La communion et le don qui sont les deux maîtres-mots, les maîtres-mots de la Sainte Trinité sont des ordres qui nous sont donnés. Et nous les entendons si nous sommes chrétiens et que nous recevons cette Sainte Trinité comme objectif idéal donné par l'Église pour que nous suivions Dieu et que Dieu demeure en nous.

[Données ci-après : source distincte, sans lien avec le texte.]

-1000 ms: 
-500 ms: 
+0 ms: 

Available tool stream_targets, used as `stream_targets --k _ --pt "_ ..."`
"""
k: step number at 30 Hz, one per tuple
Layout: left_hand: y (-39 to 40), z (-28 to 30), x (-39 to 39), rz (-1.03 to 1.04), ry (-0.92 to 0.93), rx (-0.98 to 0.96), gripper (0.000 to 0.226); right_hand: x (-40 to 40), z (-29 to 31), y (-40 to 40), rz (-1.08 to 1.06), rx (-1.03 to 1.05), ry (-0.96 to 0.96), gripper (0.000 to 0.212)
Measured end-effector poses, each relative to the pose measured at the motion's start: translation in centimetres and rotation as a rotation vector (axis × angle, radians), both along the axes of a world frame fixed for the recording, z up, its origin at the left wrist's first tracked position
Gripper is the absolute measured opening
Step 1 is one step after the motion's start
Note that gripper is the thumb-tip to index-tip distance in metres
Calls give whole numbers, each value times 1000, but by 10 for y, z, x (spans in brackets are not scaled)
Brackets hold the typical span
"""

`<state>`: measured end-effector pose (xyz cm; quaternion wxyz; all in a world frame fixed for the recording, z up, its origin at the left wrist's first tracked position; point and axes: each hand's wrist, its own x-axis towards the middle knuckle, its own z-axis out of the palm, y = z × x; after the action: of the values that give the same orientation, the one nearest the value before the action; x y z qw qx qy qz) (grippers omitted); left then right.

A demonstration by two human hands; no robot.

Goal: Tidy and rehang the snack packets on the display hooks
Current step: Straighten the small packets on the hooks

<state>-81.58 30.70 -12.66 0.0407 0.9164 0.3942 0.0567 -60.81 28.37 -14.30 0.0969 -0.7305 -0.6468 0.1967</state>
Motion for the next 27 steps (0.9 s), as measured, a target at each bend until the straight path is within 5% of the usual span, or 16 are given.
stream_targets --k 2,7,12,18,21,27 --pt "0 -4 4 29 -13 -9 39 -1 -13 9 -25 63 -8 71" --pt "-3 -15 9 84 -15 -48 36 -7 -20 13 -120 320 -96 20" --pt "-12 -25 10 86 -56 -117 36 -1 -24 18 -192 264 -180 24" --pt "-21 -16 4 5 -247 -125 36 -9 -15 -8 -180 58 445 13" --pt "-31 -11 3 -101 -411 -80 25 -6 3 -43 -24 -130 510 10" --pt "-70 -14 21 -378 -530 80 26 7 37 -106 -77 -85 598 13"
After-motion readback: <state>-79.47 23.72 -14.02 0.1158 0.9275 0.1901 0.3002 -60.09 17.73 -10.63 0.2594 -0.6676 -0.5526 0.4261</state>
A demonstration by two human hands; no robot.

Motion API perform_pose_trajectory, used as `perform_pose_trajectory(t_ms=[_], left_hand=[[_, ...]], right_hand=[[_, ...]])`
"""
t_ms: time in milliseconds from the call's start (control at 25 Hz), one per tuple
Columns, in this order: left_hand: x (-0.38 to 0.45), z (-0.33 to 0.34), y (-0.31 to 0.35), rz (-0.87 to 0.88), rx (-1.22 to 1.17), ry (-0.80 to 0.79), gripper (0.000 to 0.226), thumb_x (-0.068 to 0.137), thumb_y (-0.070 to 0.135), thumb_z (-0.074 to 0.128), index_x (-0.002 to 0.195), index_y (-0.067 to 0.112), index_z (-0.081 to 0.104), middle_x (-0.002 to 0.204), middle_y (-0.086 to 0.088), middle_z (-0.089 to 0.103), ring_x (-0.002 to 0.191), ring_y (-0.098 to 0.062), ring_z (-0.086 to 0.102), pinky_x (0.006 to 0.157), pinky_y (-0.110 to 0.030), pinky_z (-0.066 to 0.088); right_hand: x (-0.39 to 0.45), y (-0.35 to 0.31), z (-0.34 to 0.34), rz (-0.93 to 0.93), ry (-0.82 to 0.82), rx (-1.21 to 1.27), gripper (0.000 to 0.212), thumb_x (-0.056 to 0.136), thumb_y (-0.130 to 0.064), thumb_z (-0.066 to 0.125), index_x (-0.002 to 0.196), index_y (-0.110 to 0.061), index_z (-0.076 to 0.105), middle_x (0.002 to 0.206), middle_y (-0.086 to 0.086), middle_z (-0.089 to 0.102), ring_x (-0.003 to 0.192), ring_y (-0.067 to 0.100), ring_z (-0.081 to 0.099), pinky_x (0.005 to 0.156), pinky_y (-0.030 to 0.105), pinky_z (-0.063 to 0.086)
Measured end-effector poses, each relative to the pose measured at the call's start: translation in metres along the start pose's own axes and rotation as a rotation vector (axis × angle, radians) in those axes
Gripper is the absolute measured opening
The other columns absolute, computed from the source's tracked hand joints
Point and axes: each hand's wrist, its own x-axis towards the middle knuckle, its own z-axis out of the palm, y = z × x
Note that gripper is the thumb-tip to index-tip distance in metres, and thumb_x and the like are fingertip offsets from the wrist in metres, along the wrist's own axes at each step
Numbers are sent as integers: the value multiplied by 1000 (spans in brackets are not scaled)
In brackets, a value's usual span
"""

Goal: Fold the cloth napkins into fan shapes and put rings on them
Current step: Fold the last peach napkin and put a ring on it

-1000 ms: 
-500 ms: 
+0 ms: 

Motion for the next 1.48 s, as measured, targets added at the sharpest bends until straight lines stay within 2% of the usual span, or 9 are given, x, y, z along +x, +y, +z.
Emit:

C'est la force de l'idéal évangélique, ce n'est pas de rester sur place et de se débrouiller et de s'en sortir, c'est de donner véritablement sa vie aux autres pour qu'entre nous nous commencions à tisser la communion à l'image même de la Trinité, de ce Dieu qui veut habiter parmi les hommes, parmi cette communion fraternelle pour y instaurer son Église.
Frères et sœurs, ce langage de l'idéal évangélique, ce langage de la puissance du message de l'Église, nous ne pouvons pas le cacher, le tenir derrière des barreaux, ou le distiller doucement comme une confidence. Il y a une urgence à proclamer ce message, il est valable, il est vrai. Et il n'est pas vrai parce que nous l'avons, mais il est vrai parce que sans arrêt nous le recevons de Dieu, nous le recevons comme ce qu'il y a de plus vivant. Il suffit de mesurer dans l'histoire de l'Église les hommes et les femmes qui se sont brûlés à cette Sainte Trinité et de voir comment cette Sainte Trinité les a transformés, transfigurés et a fait rayonner sur eux l'idéal de la vie de Dieu qui commençait doucement comme un feu, à naître en eux.
Frères et sœurs, laissons-nous toucher par cette force de communion et de don que la Sainte Trinité nous découvre aujourd'hui comme son secret le plus intime afin que nous-mêmes grisés, enivrés par ce don de Dieu, nous soyons capables de nous donner nous aussi et de construire ainsi l'Église, Épouse bien-aimée de Dieu.